O STF e o Congresso decidiram, após reunião nesta terça-feira (24), elaborar uma proposta de regra de transição para regulamentar o pagamento das verbas indenizatórias conhecidas como penduricalhos, que excedem o teto constitucional. A decisão foi anunciada em nota publicada pelo Supremo.
Segundo o STF, a ideia é que, nos próximos dias, seja formu-lada uma proposta de regra de transição que respeite a Constituição e os limites do teto. A medida busca assegurar um caminho normativo para as remunerações que hoje extrapolam o padrão estipulado pela lei.

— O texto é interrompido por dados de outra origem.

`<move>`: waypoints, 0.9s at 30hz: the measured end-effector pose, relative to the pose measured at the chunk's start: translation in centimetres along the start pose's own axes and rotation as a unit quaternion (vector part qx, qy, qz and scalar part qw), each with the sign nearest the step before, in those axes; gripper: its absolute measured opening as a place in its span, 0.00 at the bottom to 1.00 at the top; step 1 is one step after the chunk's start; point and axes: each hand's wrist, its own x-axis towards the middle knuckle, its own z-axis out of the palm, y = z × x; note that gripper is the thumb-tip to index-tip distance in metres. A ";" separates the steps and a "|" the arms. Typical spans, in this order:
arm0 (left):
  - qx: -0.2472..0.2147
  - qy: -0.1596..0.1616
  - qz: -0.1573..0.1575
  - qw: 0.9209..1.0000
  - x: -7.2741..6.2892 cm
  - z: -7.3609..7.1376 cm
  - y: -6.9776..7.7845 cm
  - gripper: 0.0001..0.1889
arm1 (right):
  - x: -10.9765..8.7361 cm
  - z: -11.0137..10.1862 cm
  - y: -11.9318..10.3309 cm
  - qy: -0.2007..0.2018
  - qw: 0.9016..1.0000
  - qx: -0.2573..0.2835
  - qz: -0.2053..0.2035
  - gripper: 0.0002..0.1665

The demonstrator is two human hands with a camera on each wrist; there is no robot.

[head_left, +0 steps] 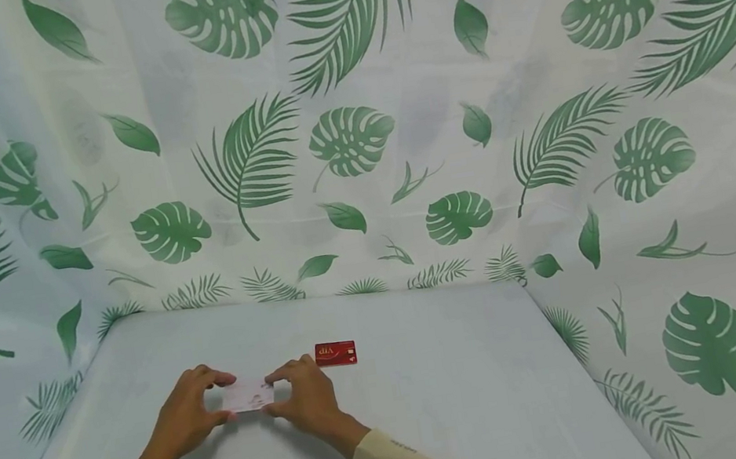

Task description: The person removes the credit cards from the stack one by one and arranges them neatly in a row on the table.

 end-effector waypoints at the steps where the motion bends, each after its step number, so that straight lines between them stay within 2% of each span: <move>1: 0.000 -0.001 -0.001 1.000 0.0 -0.1 0.0 0.30 | 0.0 0.0 -0.1 0.000 1.000 -0.002 -0.001 0.26; 13: 0.002 -0.014 -0.002 1.000 0.0 -0.3 -0.8 0.29 | -0.3 0.3 -0.8 -0.006 1.000 -0.017 -0.006 0.24; 20: 0.008 -0.013 0.004 1.000 -0.2 -0.1 -1.4 0.29 | -0.4 0.9 -0.5 -0.013 0.999 -0.027 -0.033 0.23; 27: 0.004 -0.019 0.001 1.000 -0.5 -0.4 -1.4 0.28 | -0.4 1.0 -0.7 -0.012 0.998 -0.038 -0.050 0.23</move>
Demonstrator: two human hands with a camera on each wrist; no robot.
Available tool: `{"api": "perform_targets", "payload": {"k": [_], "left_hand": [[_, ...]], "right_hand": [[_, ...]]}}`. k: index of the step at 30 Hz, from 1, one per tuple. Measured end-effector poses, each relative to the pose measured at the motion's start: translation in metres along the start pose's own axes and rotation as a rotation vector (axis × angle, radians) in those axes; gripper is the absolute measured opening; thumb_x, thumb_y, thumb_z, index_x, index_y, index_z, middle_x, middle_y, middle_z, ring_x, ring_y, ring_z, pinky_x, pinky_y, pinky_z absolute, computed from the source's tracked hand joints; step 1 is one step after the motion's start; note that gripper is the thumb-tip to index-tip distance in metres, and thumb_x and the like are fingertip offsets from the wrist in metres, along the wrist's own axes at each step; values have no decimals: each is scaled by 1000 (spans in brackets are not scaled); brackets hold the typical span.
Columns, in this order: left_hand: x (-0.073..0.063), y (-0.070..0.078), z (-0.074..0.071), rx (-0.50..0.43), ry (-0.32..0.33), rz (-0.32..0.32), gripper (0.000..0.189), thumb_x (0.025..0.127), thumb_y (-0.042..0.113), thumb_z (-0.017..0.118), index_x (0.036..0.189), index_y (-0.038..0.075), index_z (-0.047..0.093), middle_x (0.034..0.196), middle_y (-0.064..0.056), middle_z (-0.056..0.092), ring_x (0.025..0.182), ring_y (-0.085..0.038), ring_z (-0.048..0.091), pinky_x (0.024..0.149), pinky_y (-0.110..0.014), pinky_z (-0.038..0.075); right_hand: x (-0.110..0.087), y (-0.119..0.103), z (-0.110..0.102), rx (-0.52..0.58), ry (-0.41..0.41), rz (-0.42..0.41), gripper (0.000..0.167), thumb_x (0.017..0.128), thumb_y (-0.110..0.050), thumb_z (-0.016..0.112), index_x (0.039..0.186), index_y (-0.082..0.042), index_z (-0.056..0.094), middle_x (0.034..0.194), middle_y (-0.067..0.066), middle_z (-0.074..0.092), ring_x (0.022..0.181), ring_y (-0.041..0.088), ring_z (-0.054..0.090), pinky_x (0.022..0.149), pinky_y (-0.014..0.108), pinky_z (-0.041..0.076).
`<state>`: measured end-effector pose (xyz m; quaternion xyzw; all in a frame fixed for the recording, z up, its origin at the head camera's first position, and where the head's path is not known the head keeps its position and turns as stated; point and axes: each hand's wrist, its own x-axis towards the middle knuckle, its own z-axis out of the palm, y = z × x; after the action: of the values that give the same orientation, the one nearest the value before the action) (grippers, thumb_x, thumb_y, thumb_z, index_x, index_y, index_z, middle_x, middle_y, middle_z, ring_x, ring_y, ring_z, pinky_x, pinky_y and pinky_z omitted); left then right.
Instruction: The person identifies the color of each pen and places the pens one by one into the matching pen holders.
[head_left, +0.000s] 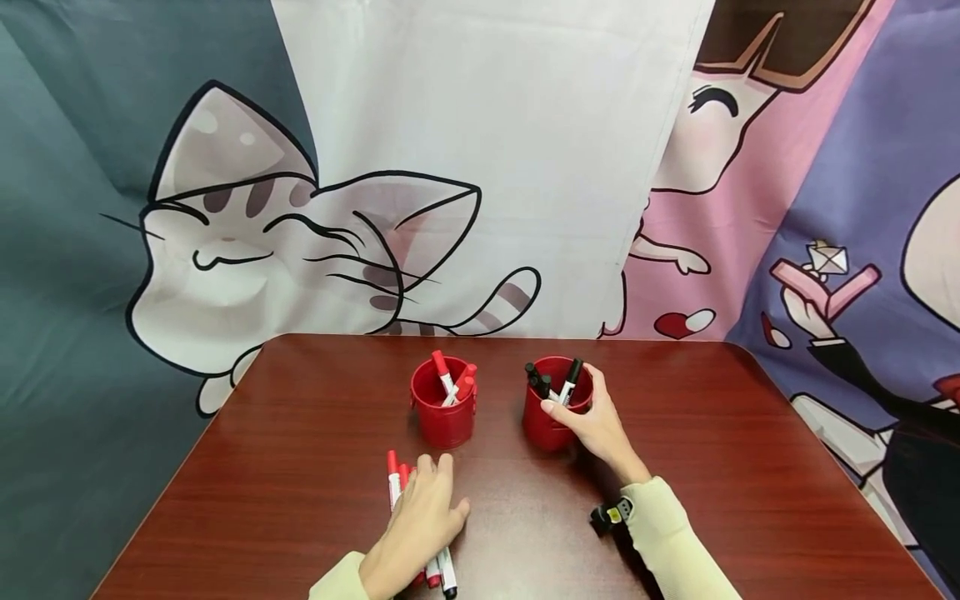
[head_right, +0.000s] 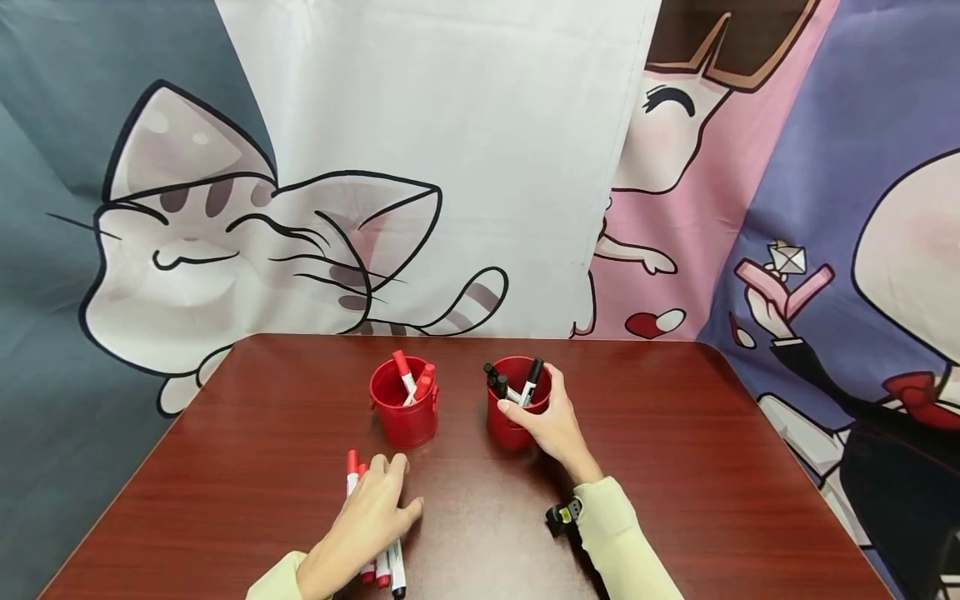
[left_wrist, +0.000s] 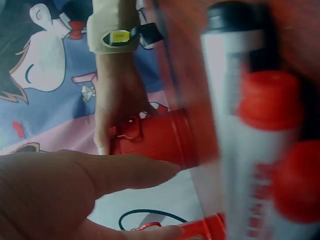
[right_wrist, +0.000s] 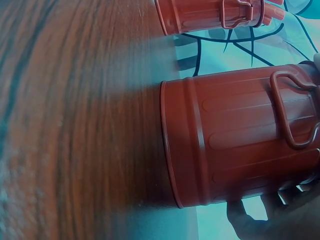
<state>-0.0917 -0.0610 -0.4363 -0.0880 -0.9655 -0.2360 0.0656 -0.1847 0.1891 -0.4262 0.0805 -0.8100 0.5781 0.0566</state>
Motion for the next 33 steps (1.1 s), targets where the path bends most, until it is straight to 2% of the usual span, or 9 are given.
{"api": "perform_targets", "payload": {"k": [6,14,20,28,33], "left_hand": [[-5,-5,6,63,-16,-28,37,65,16,76,90,1,53,76,-14,48,56,-26,53,50,-38,46],[-8,-5,12,127,76,15,33,61,8,75,81,2,49,70,-12,46,55,-28,54,44,-37,43],[-10,-3,14,173,120,47,31,59,5,71,78,2,46,65,-11,47,50,-29,53,40,-37,41],[-10,-5,19,141,109,74,25,60,4,68,74,0,48,61,-10,51,49,-28,55,42,-37,43],[-9,-6,19,89,76,76,21,58,2,66,71,0,50,59,-10,52,47,-27,54,41,-36,42]], "right_hand": [[1,1,-1,7,-3,-13,75,77,-23,74,135,-9,28,125,19,46,110,28,47,88,40,44],[1,2,0,16,-5,-16,75,77,-24,74,135,-10,29,124,19,47,110,28,47,88,41,44],[0,2,-1,19,1,-19,75,77,-23,74,135,-9,29,124,21,46,109,28,47,88,41,44],[0,2,-2,11,2,-20,74,77,-23,74,135,-9,29,123,17,47,109,28,47,87,40,44],[0,2,-2,16,-2,-25,75,77,-22,74,135,-9,29,124,19,47,110,28,47,88,40,44]]}}
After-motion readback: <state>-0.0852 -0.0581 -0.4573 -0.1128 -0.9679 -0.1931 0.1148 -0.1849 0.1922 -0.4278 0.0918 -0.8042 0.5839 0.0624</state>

Pelo tema, o debate envolve ainda mudanças relacionadas às gratificações, auxílios e indenizações que compõem a remuneração de servidores. O objetivo é alinhar pagamentos com o teto, evitando irregularidades até a adoção de uma legislação mais abrangente.
Participantes e contexto
Esteve presente no encontro o presidente do STF, ministro Edson Fachin, acompanhado pelos presidentes do Senado, Davi Alcolumbre, e da Câmara, Hugo Motta, além do Procurador-Geral da República, Paulo Gonet. Também participaram o presidente do TCU, Vital do Rêgo, e o vice-procurador-Geral da República, Hindenburgo Chateaubriand.
Entre os ministros do STF, participaram Flávio Dino e Gilmar Mendes, responsáveis por decisões que suspenderam pagamentos que extrapolam o teto do funcionalismo, fixado em R$ 46.366,19. No início do mês, Dino estabeleceu um prazo de 60 dias para revisão e corte de valores sem justificativa legal, pedindo ainda a aprovação de uma lei geral pelo Congresso.